Ancient Greek Civilization

(Marvins-Underground-K-12) #1

Figure 62 Right triangle (α^2 + β^2 = γ^2 ).


Geometric figures are not available to the senses, but we do apprehend with the senses physical objects
that approximate to geometric figures, like the triangular pediments of a temple or a hoplite’s circular
shield. This distinction, between a world of permanently unchanging entities about which we can have
certain knowledge and the unstable, imperfect world of the senses which arouses unending debate,
suggested to Plato the existence of a realm in which everything that we are familiar with from the world
of the senses has a permanently unchanging correlate. To refer to these correlates Plato used the Greek
word idea, meaning “shape, form, appearance,” and this theory is often referred to as Plato’s “Theory of
Forms.” While Plato’s thinking about geometric figures may have inspired him to construct this theory, the
Forms do not consist only of geometric shapes. Rather, there is an eternal, unchanging Form of everything,
from sandals to triremes to sealing wax. More importantly, there are Forms of justice, courage, and self-
restraint. We cannot perceive the Forms with our senses, just as we cannot perceive the hypotenuse of a
right triangle. If the Forms can be apprehended at all, it is only through reason (the Greek for which is
logos), just as it is by reason alone that we know what we know about right triangles. Reason, then, must
have affinities with the realm of the Forms, rather than with the world of the senses.
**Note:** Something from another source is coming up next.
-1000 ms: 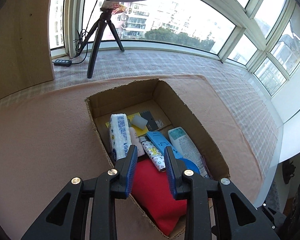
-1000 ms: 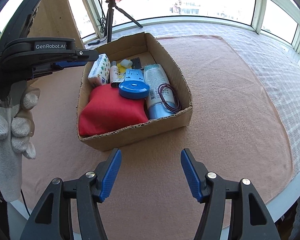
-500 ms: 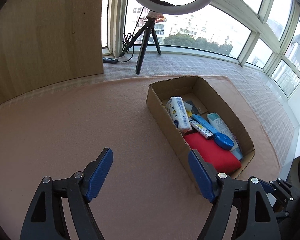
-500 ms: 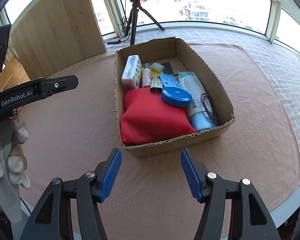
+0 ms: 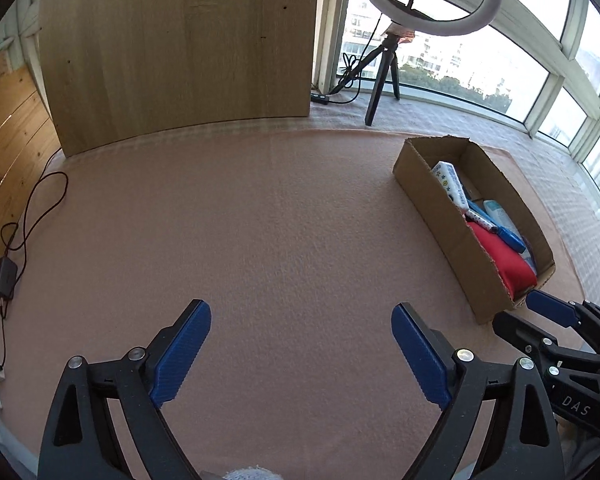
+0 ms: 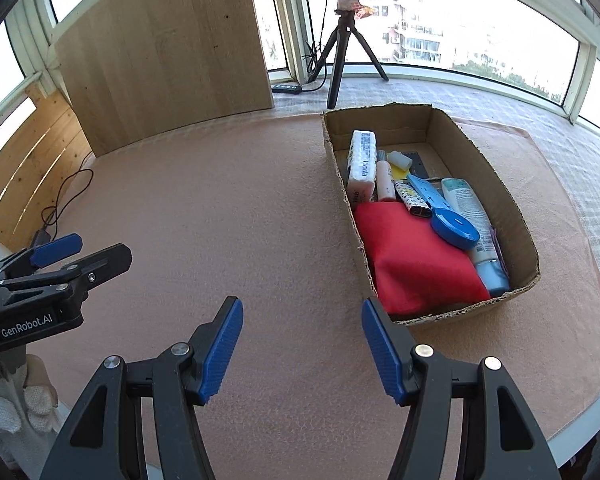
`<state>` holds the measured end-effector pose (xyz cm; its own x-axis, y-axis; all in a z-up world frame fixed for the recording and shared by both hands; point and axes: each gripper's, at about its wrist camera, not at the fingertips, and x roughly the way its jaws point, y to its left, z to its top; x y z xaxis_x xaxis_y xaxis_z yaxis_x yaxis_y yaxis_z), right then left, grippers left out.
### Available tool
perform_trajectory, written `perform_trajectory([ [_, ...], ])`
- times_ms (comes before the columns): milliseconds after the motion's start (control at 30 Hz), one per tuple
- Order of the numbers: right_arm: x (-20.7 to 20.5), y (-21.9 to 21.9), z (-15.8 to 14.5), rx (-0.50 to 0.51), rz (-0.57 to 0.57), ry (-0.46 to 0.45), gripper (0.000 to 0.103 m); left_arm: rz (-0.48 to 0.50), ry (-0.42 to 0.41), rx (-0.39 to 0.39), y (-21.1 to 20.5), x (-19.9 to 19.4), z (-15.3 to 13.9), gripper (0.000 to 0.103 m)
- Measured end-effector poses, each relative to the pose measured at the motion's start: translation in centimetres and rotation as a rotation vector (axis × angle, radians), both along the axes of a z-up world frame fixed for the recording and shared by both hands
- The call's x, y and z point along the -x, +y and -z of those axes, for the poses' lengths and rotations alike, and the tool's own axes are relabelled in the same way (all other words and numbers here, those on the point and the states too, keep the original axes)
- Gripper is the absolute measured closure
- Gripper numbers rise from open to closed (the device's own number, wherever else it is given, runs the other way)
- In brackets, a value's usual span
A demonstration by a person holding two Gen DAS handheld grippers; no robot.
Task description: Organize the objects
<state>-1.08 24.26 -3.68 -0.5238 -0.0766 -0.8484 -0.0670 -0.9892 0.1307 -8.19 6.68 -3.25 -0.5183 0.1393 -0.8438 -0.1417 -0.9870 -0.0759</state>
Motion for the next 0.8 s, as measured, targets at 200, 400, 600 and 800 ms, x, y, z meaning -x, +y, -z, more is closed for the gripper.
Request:
perform_trajectory([
  [200, 0.5, -2.6, -0.2, -0.018, -0.016, 0.010, 0.045, -0.022, -0.031, -0.009, -2.9, -1.7, 0.8, 0.008],
  [400, 0.3, -4.1, -0.5, -0.045, -0.009, 0.017, 0.045, -0.042, -0.042, -0.004, -4.5, -2.7, 1.1, 0.008],
  [600, 0.1, -4.6, -0.6, -0.059, 0.005, 0.022, 0.045, -0.048, -0.045, 0.005, -5.0, -3.1, 1.1, 0.008],
  [800, -0.1, -5.0, -0.7, -0.060, 0.009, 0.025, 0.045, -0.038, -0.040, 0.012, -5.3, -3.1, 0.8, 0.008],
])
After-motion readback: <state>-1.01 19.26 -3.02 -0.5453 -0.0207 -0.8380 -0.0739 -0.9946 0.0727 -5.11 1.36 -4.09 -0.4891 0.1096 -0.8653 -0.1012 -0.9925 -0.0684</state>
That is, reason must
be everlasting, like the Forms themselves. But we humans are not everlasting, and yet we are endowed to
a limited extent with reason. There must be, therefore, some part of us that is everlasting, in which reason
can reside. That part, for Plato, is the soul, which according to the teaching of Pythagoras has an existence
separate from and more enduring than that of the body.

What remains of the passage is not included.